Restate word for word the lines below that run from the one holding "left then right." through the one holding "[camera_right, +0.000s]", inclusive. Pictures don't belong in the copy.

Supplied material START

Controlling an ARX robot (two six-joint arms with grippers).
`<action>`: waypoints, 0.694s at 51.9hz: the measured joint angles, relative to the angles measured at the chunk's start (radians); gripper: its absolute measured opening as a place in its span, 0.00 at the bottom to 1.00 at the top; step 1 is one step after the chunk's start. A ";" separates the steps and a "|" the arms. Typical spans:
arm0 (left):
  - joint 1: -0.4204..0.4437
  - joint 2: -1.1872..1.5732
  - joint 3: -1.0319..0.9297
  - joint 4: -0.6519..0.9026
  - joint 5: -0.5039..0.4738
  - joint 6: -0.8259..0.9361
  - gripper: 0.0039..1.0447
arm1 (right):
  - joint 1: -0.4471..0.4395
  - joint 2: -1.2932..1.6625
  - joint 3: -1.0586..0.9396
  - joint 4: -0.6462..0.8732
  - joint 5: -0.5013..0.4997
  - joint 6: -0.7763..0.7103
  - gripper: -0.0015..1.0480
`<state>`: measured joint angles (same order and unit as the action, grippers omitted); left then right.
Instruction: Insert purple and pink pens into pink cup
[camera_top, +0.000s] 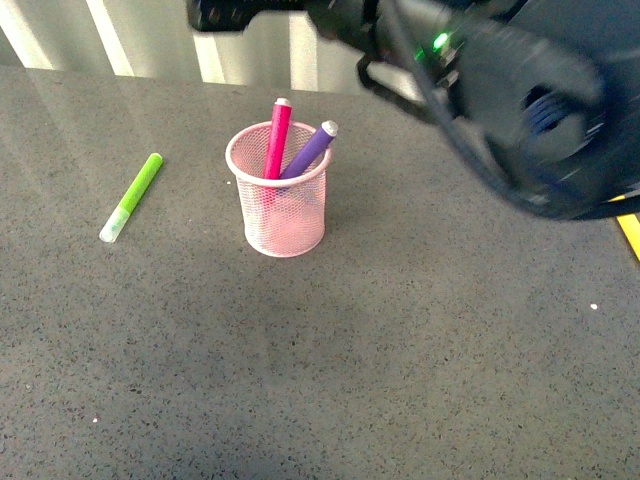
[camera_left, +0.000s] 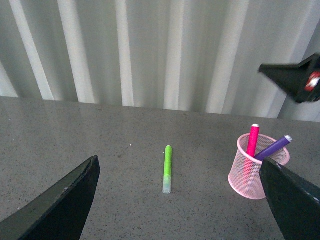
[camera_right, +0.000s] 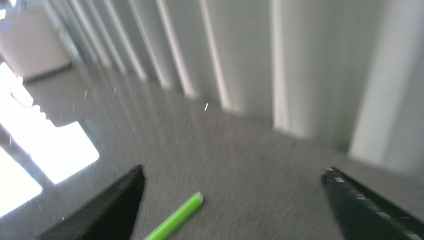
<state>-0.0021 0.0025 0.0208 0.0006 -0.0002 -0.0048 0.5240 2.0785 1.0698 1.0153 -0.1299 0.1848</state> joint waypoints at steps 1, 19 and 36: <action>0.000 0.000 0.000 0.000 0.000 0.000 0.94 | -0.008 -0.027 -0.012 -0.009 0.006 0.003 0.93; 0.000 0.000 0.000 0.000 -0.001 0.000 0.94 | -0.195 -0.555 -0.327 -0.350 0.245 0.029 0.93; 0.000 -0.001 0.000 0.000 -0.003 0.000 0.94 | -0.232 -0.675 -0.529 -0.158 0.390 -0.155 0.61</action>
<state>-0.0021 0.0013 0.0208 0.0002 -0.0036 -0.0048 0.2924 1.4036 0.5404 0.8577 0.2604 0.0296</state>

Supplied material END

**Expected output**.
`<state>`: measured joint angles (same order and unit as the action, grippers omitted); left then right.
Instruction: Insert purple and pink pens into pink cup
[camera_top, +0.000s] 
[camera_left, +0.000s] 
[camera_right, +0.000s] 

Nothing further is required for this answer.